- **YOUR OBJECTIVE**: What is needed is an exact copy of the line where "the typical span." appears plus every later line in the material.
----- DATA -----
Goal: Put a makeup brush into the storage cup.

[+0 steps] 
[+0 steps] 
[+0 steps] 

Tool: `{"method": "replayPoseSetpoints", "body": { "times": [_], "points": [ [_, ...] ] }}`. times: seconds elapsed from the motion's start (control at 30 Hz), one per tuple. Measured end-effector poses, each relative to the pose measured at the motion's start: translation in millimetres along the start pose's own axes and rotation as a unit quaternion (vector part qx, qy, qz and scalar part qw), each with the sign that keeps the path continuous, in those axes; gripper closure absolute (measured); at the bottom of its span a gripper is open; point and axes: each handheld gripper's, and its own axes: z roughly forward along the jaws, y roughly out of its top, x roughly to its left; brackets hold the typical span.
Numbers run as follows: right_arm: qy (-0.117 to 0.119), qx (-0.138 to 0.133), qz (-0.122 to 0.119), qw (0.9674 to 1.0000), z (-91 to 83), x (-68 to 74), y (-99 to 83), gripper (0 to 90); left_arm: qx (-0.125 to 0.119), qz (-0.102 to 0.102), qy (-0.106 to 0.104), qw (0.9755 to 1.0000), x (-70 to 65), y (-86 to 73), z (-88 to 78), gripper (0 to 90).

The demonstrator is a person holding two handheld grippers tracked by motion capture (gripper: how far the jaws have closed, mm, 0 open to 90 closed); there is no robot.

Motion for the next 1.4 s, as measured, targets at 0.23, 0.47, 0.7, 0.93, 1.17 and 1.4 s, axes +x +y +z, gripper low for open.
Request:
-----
- **COMPLETED EXERCISE**:
Tool: `{"method": "replayPoseSetpoints", "body": { "times": [_], "points": [ [_, ...] ] }}`. times: seconds elapsed from the motion's start (control at 30 Hz), one per tuple. Measured end-effector poses, each relative to the pose measured at the motion's start: translation in millimetres along the start pose's own axes and rotation as a unit quaternion (vector part qx, qy, qz and scalar part qw), each with the sign that keeps the path continuous, in those axes; gripper closure absolute (measured); at the bottom of its span a gripper is open; point and axes: each handheld gripper's, and its own axes: z roughly forward along the jaws, y roughly out of its top, x roughly to its left; brackets hold the typical span.
Numbers run as follows: right_arm: qy (-0.117 to 0.119), qx (-0.138 to 0.133), qz (-0.122 to 0.119), qw (0.9674 to 1.0000), z (-91 to 83), x (-68 to 74), y (-99 to 83), gripper (0 to 90); left_arm: qx (-0.125 to 0.119), qz (-0.102 to 0.102), qy (-0.106 to 0.104), qw (0.9755 to 1.0000), x (-70 to 65), y (-86 to 73), z (-88 to 78), gripper (0 to 90).

The demonstrator is a person holding two handheld grippers tracked by motion capture (gripper: how far the jaws have closed, mm, 0 open to 90 closed); there is no robot.

Motion for the next 1.4 s, as measured, targets at 0.23, 0.47, 0.7, 0.93, 1.17 and 1.4 s, axes +x +y +z, gripper low for open.
Request:

This exercise requires no further response.